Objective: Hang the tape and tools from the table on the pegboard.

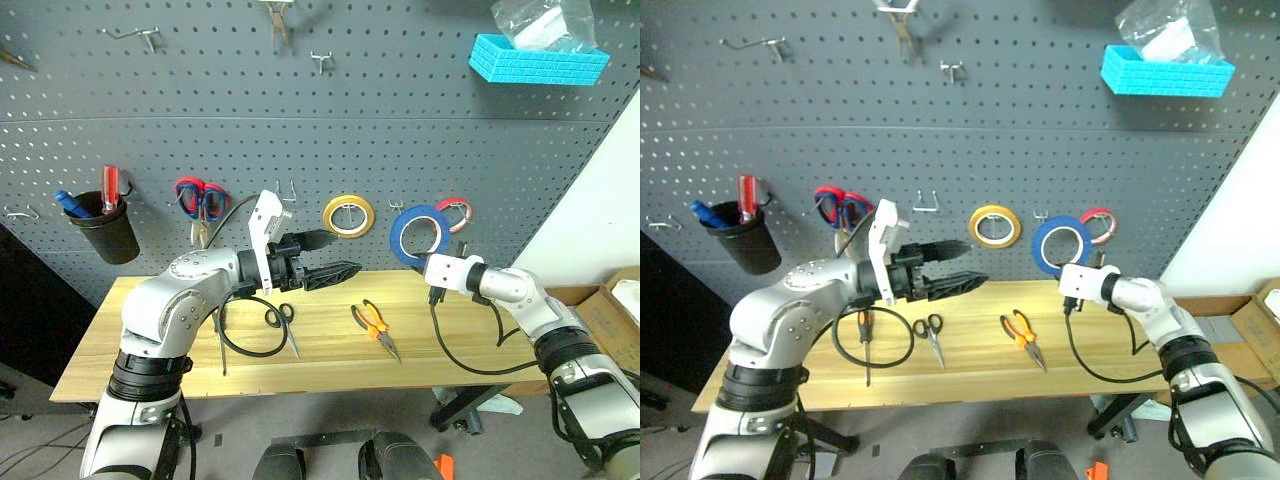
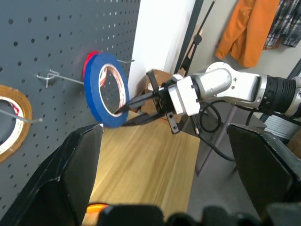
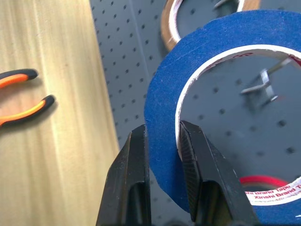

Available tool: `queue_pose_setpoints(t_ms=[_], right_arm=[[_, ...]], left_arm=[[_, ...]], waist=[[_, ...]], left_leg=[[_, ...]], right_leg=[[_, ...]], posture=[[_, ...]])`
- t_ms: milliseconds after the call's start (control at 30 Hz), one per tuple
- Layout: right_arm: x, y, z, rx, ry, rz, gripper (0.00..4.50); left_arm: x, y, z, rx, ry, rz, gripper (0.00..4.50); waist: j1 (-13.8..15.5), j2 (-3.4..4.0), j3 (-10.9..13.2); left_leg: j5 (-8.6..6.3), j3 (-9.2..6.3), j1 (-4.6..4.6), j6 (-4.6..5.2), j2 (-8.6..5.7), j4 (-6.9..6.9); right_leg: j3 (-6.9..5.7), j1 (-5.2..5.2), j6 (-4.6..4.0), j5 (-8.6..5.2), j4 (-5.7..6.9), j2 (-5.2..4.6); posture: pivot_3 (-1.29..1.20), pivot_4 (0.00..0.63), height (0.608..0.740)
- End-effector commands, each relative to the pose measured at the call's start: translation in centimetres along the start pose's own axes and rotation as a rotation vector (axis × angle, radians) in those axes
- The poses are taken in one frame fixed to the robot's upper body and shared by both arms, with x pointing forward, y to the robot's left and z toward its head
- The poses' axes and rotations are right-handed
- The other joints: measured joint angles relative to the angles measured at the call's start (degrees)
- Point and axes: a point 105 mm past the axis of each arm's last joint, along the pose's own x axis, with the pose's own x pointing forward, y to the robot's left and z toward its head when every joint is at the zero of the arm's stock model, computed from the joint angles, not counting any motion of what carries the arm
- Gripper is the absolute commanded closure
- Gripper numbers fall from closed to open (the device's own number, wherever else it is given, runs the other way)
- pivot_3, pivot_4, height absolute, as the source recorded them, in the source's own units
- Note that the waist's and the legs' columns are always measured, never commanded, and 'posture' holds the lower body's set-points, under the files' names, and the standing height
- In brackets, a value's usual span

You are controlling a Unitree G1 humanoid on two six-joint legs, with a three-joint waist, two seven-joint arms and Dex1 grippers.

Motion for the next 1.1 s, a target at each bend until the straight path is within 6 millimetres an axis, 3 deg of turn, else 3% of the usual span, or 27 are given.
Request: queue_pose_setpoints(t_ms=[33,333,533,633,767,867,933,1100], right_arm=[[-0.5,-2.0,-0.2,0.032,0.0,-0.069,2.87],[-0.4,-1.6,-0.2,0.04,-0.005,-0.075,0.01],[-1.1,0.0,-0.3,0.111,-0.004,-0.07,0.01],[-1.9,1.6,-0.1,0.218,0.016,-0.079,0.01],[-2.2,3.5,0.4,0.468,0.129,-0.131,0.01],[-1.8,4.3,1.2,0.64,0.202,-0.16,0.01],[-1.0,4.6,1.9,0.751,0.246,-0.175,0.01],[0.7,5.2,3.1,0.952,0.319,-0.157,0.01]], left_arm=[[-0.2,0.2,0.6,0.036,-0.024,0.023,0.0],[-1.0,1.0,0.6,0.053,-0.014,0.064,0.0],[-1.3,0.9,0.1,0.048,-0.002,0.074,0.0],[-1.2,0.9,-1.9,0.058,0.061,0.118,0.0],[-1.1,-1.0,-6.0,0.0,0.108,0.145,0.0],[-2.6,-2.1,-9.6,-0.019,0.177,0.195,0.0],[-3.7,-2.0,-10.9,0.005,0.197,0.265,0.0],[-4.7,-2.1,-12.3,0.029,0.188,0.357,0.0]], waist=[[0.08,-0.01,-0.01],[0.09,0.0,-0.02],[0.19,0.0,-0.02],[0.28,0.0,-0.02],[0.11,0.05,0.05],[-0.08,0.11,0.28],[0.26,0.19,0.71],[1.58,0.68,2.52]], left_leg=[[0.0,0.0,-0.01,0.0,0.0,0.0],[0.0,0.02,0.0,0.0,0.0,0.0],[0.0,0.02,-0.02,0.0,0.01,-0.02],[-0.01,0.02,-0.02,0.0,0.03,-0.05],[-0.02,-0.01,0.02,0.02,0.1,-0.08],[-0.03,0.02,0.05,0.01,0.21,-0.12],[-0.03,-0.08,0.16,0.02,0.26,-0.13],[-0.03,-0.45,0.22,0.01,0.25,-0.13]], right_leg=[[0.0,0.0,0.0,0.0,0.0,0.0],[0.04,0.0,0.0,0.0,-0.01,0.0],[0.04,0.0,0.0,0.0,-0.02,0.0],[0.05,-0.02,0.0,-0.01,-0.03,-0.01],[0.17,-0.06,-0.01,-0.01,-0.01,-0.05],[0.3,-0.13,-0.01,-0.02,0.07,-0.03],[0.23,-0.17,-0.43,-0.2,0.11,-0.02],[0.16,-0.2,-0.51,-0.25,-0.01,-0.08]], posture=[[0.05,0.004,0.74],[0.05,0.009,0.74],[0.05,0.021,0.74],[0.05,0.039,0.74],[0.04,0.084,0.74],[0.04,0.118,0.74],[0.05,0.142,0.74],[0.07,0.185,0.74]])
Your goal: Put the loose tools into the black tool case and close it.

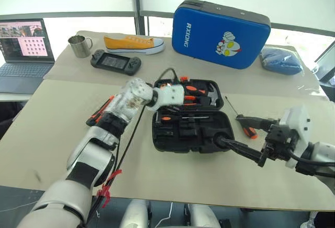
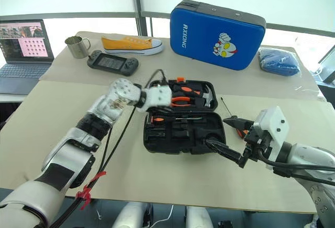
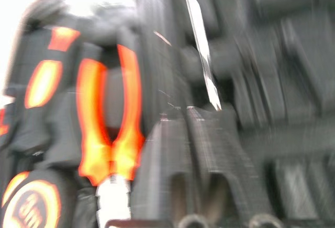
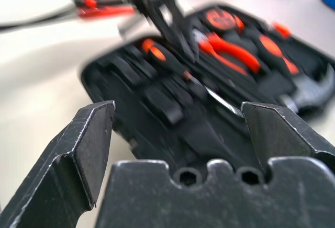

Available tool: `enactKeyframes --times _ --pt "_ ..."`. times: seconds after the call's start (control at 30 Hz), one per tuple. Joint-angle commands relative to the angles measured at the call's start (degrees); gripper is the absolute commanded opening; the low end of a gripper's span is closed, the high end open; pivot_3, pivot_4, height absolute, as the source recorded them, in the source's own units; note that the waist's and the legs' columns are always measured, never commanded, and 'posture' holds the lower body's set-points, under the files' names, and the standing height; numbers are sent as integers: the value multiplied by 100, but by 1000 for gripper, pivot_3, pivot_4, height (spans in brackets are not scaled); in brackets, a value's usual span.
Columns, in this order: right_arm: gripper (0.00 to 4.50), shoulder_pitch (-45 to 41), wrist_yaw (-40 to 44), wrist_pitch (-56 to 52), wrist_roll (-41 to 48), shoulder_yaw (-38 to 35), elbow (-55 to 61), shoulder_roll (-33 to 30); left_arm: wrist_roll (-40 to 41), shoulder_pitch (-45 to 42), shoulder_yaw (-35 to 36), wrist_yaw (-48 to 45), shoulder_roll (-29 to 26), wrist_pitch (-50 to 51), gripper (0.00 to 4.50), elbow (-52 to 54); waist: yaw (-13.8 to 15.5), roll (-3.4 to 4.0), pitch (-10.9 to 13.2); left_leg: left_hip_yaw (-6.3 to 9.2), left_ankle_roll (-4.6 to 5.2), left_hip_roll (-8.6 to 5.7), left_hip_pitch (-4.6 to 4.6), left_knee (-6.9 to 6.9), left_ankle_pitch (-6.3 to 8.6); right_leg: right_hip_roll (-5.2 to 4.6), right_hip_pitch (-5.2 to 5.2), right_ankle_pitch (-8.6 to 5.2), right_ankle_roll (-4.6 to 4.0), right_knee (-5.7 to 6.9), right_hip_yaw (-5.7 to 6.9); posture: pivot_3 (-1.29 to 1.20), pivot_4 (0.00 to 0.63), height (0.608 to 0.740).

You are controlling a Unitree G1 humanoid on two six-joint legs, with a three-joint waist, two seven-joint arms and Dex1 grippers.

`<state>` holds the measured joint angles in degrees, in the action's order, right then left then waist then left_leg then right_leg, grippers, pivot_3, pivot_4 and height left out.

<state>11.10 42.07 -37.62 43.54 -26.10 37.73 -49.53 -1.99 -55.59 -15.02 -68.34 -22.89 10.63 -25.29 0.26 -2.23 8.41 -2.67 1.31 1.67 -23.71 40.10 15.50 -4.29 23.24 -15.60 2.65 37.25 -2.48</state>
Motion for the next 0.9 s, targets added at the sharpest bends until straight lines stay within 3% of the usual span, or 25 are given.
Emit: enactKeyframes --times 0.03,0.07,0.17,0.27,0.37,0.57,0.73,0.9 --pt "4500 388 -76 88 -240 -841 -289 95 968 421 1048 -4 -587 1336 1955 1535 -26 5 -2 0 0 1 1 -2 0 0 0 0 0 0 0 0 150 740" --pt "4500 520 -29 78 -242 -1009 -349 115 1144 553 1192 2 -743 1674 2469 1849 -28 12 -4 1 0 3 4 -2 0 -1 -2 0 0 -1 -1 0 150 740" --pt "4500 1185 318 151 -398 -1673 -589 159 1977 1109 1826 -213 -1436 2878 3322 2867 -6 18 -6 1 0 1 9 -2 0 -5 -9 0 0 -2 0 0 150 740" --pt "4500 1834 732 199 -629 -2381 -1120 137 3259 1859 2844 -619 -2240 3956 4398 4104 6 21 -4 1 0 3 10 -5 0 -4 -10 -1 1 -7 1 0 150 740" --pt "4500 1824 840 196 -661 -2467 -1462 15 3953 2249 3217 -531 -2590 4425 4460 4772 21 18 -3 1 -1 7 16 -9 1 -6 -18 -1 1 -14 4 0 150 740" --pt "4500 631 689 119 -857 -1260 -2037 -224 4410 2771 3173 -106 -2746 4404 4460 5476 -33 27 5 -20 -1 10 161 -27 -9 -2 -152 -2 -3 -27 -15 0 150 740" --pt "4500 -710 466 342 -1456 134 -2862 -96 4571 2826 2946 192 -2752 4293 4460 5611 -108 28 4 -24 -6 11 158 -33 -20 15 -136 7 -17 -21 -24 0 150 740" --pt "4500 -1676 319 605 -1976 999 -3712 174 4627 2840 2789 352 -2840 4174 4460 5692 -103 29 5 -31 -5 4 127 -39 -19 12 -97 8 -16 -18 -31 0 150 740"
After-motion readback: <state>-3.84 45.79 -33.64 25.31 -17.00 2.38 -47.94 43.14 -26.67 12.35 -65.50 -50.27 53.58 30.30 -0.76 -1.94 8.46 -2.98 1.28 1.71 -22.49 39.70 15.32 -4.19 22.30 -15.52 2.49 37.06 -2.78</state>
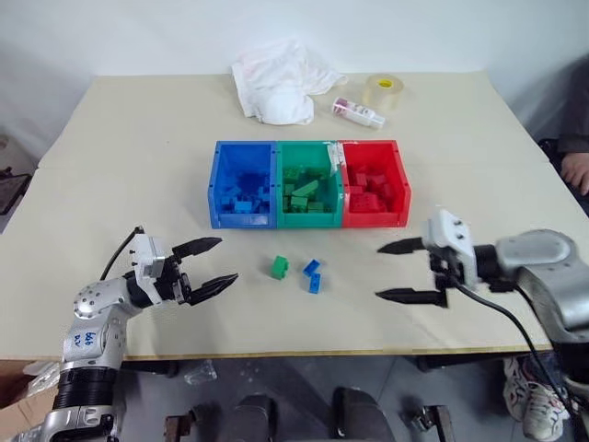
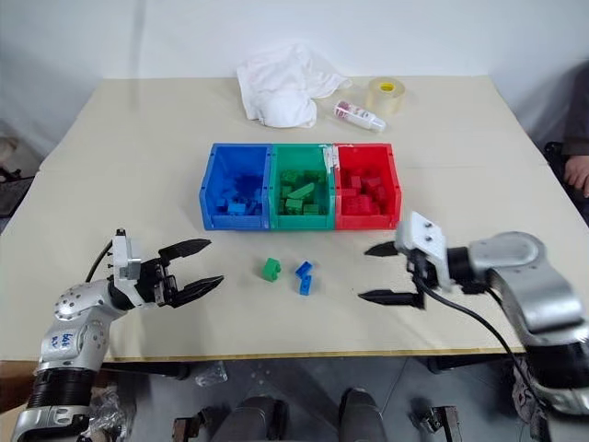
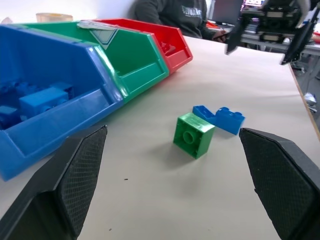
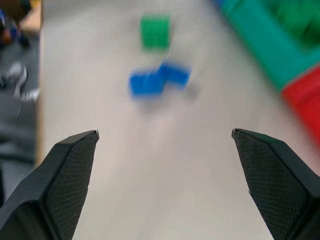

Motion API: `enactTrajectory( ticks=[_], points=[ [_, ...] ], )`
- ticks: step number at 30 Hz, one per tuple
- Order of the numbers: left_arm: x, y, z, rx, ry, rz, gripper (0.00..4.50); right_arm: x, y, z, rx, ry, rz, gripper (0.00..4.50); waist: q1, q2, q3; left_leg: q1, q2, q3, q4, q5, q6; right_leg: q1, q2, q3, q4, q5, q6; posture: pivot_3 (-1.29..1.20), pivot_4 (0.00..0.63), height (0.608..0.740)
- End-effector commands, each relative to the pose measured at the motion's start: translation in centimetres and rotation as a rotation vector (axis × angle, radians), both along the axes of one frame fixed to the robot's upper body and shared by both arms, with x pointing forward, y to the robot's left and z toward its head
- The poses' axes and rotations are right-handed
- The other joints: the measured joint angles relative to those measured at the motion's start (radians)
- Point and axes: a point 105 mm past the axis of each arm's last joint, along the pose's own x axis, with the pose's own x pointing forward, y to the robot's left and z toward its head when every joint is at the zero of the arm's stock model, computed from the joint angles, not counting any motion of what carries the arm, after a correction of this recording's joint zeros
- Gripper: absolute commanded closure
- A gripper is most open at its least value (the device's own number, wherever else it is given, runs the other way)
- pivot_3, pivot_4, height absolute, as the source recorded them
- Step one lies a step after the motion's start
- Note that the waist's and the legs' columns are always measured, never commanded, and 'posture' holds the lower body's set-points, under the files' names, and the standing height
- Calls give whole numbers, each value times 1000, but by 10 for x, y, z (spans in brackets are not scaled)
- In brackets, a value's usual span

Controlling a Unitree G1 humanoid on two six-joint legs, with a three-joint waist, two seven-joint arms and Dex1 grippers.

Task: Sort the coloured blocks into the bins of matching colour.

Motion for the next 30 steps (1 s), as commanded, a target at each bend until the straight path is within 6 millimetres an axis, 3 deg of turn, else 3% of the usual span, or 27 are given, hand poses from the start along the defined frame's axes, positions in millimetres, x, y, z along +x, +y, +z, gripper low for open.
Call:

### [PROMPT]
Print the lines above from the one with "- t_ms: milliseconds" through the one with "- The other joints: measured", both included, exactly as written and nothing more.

### [FINISHED TASK]
- t_ms: milliseconds after the call's start (control at 30 Hz), one per tuple
- Layout: right_arm: x, y, z, rx, ry, rz, gripper (0.00..4.50); left_arm: x, y, z, rx, ry, rz, gripper (0.00..4.50); waist: j1 (-13.8..15.5), j2 (-3.4..4.0), j3 (-10.9..13.2); left_leg: j5 (-8.6..6.3), j3 (-9.2..6.3), j1 (-4.6..4.6), j6 (-4.6..5.2), j2 (-8.6..5.7), j4 (-6.9..6.9); right_leg: j3 (-6.9..5.7), j1 (-5.2..5.2), j6 (-4.6..4.0), j5 (-8.6..5.2), j4 (-5.7..6.9), j2 (-5.2..4.6); posture: pivot_3 (-1.29..1.20), pivot_4 (0.00..0.63), height (0.608..0.740)
- End-effector commands, each relative to the pose measured at the call's start: translation in centimetres along the start pose's own axes and rotation as a rotation vector (axis × angle, radians) in those axes
- The poses are taken in one frame fixed to the robot's upper body and shared by both arms, with x pointing forward, y to the robot's left and z toward its head
- The poses' axes and rotations are right-handed
- The other joints: measured joint angles relative to the angles measured at the call's start (degrees)

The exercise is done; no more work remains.